# ABOUT THIS TASK
Give the number of lines below that contain the string "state", and no other text.

# RAW DATA
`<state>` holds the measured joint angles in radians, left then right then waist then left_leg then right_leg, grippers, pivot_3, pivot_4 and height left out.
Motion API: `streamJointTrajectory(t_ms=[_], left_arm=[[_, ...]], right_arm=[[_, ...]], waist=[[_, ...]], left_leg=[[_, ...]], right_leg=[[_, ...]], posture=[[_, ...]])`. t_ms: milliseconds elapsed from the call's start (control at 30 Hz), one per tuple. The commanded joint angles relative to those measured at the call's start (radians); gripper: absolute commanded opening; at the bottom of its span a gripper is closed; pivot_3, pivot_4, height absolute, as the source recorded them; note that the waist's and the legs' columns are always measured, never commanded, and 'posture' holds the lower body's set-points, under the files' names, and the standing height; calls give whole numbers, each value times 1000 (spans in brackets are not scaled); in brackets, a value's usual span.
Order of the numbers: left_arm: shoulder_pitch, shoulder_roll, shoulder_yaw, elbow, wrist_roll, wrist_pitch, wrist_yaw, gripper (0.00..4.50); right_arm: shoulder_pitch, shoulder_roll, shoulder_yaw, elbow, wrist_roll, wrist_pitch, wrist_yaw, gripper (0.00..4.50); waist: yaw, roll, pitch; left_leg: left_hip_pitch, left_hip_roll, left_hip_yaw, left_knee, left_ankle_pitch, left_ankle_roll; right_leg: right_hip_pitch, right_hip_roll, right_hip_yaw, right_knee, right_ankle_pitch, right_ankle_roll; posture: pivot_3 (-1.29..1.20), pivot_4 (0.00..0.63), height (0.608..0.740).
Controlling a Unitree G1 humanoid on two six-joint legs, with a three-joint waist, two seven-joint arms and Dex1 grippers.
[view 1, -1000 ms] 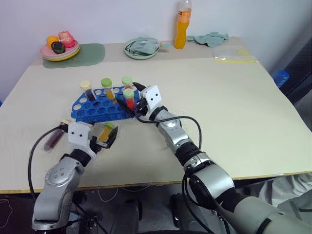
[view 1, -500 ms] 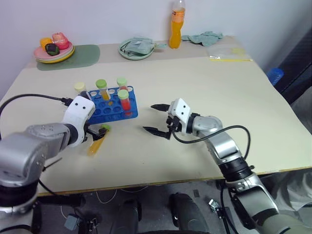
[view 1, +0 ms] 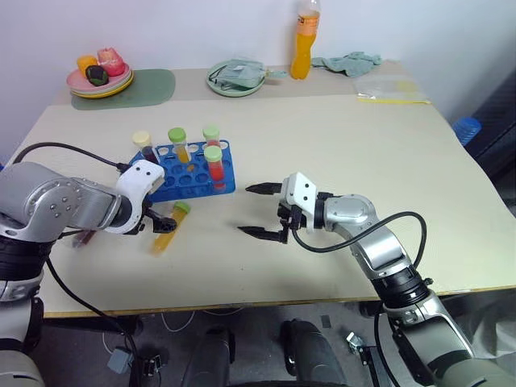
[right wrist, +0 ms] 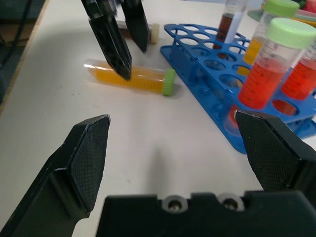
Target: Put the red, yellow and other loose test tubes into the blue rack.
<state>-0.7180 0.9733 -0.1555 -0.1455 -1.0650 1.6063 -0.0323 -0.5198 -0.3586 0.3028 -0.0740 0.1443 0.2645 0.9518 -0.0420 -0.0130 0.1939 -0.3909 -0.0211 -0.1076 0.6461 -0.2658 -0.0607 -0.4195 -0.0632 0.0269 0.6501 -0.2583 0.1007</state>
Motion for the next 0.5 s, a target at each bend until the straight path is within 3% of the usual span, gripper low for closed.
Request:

# SOLUTION TO THE EXERCISE
2